##### MATERIAL PROVIDED
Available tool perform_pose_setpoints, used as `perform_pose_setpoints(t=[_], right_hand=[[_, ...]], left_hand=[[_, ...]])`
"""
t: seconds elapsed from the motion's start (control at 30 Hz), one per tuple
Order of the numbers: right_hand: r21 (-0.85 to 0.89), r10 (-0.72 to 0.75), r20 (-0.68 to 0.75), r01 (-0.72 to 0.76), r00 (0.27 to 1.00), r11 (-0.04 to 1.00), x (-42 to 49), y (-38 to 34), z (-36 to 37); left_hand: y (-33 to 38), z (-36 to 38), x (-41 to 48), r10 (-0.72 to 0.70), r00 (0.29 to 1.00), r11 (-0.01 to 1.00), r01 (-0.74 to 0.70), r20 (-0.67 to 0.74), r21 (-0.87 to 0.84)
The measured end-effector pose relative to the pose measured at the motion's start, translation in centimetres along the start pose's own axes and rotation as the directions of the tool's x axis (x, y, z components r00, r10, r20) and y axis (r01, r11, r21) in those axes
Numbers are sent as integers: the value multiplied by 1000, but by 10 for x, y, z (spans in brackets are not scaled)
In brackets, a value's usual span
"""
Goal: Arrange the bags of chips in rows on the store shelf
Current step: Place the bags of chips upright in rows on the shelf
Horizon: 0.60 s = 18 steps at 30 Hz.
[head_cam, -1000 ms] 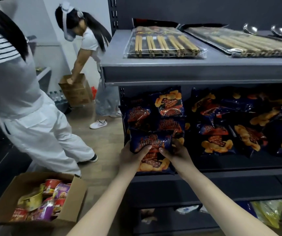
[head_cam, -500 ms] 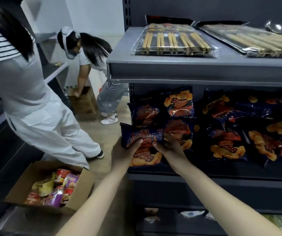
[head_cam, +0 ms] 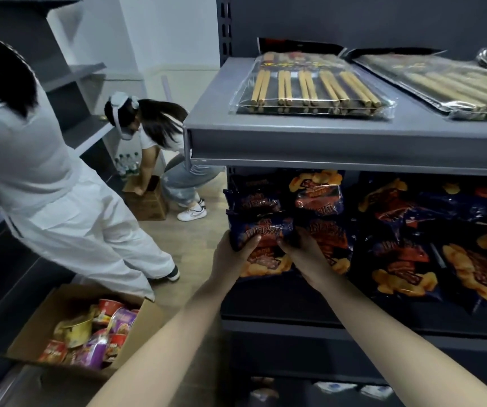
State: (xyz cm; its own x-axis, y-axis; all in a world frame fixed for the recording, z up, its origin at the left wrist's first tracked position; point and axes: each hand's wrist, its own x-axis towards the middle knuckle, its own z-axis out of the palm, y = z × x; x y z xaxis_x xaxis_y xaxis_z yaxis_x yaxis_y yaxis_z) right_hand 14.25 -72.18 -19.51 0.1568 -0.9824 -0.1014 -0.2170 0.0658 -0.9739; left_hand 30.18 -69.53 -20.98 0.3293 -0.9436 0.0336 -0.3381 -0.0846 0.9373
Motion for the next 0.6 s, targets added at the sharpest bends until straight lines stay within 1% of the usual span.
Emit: perform_pose_setpoints(t=[0.1, 0.17, 0.23, 0.3, 0.37, 0.43, 0.53, 0.6], right_hand=[[-135, -43, -55, 35, 998, 990, 2, 2, -2], [-245, -77, -81, 55, 994, 968, 3, 5, -1], [-305, -68, -111, 32, 991, 952, 3, 8, 1], [-331, -80, -136, 30, 987, 943, 1, 9, 2], [-344, -88, -165, 26, 982, 939, -1, 8, 3], [-348, -59, -215, -20, 975, 937, -3, 5, 4], [-322, -25, -305, -78, 952, 943, -5, 1, 6], [-295, -45, -339, -61, 940, 954, -8, -1, 7]], left_hand=[[0, 10, 0, 2, 992, 998, 6, -125, 64], [0, 16, 0, -8, 988, 998, 16, -154, 53], [-5, 22, 2, 8, 988, 999, -2, -156, 39], [-9, 25, 3, 20, 987, 1000, -18, -160, 10], [-9, 26, 2, 1, 986, 998, -10, -167, -55], [-7, 26, 0, -11, 989, 995, -4, -151, -101], [-3, 24, -1, -23, 991, 994, 9, -129, -110], [-2, 22, -3, -15, 991, 993, 0, -130, -115]])
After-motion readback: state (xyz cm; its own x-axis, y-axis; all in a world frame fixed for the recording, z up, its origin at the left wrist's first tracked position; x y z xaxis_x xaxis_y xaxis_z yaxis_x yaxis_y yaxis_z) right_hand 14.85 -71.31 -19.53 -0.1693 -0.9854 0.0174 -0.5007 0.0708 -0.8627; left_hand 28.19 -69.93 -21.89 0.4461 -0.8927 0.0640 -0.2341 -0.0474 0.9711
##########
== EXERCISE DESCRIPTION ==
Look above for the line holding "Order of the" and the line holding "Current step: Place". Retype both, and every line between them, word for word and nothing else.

== EXERCISE OUTPUT ==
Order of the numbers: right_hand: r21 (-0.85 to 0.89), r10 (-0.72 to 0.75), r20 (-0.68 to 0.75), r01 (-0.72 to 0.76), r00 (0.27 to 1.00), r11 (-0.04 to 1.00), x (-42 to 49), y (-38 to 34), z (-36 to 37); left_hand: y (-33 to 38), z (-36 to 38), x (-41 to 48), r10 (-0.72 to 0.70), r00 (0.29 to 1.00), r11 (-0.01 to 1.00), r01 (-0.74 to 0.70), r20 (-0.67 to 0.74), r21 (-0.87 to 0.84)
The measured end-effector pose relative to the pose measured at the motion's start, translation in centimetres along the start pose's own axes and rotation as the directions of the tool's x axis (x, y, z components r00, r10, r20) and y axis (r01, r11, r21) in those axes
Numbers are sent as integers: the value multiplied by 1000, but by 10 for x, y, z (spans in brackets are not scaled)
In brackets, a value's usual span
"""
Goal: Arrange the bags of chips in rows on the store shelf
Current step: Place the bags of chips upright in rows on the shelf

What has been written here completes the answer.